**TASK DESCRIPTION:** Would you return the lines between the one holding "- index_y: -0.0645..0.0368" and the one holding "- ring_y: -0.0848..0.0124", inclusive, and only those, exactly as they stand in the listing below?

**THE DATA:**
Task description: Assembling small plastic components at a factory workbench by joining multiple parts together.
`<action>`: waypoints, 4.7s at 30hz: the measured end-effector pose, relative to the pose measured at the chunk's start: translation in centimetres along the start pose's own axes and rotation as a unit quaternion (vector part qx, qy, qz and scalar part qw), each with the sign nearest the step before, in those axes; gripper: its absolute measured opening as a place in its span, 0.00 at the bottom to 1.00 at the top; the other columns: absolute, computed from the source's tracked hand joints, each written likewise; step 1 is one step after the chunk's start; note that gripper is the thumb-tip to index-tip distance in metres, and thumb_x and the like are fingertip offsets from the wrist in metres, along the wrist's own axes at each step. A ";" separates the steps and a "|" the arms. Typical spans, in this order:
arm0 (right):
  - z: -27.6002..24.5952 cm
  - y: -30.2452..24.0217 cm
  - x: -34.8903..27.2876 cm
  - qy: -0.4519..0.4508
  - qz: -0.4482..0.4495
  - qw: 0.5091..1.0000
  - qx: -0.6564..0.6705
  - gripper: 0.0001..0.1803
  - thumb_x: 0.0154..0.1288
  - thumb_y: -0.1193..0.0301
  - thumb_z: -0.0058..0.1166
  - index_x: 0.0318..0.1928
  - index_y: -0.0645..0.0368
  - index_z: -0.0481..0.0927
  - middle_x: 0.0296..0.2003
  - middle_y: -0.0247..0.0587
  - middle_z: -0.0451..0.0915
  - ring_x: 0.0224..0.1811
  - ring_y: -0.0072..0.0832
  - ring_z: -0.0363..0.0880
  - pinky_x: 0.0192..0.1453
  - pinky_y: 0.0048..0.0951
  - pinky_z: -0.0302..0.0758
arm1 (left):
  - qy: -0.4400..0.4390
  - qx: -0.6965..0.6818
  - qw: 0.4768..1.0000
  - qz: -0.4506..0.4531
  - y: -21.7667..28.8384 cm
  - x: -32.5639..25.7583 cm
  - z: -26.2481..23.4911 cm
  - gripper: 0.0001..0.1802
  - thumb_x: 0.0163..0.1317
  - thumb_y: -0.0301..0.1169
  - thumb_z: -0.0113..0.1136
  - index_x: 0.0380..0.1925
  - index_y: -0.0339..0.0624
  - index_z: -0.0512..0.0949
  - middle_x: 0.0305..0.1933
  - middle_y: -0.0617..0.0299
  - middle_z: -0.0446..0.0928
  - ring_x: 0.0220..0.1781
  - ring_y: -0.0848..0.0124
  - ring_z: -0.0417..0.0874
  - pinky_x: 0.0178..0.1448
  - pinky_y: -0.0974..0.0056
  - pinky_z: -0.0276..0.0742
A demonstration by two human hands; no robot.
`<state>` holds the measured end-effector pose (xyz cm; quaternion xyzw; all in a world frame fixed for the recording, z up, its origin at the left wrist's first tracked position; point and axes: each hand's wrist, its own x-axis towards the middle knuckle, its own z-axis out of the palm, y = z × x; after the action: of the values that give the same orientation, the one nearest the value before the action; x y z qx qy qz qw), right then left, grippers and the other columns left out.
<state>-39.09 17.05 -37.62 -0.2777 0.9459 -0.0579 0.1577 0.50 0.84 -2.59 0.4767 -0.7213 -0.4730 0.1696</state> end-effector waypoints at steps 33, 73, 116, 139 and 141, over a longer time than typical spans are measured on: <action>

**EXERCISE RESULT:**
  - index_y: -0.0645..0.0368
  - index_z: -0.0481..0.0927
  - middle_x: 0.0296..0.2003
  - middle_y: -0.0247..0.0587
  - middle_z: -0.0451..0.0915
  - ring_x: 0.0224..0.1811
  - ring_y: -0.0072..0.0832
  - ring_z: -0.0363..0.0880
  - pinky_x: 0.0192..0.1453
  - pinky_y: 0.0048..0.0951
  - pinky_z: -0.0302..0.0758
arm1 (left):
  - qy: -0.4400..0.4390
  - qx: -0.6965..0.6818
  - qw: 0.4768..1.0000
  - qz: -0.4506..0.4531
  - y: -21.7667..28.8384 cm
  - x: -32.5639..25.7583 cm
  - z: -26.2481..23.4911 cm
  - gripper: 0.0001..0.1802
  - thumb_x: 0.0163..0.1317
  - thumb_y: -0.0301..0.1169
  - thumb_z: -0.0113..0.1136
  - index_x: 0.0380..0.1925
  - index_y: -0.0339..0.0624
  - index_z: -0.0512..0.0949
  - middle_x: 0.0305..0.1933
  - middle_y: -0.0617..0.0299
  - middle_z: -0.0446..0.0928
  - ring_x: 0.0220..0.1781
  - ring_y: -0.0848..0.0124

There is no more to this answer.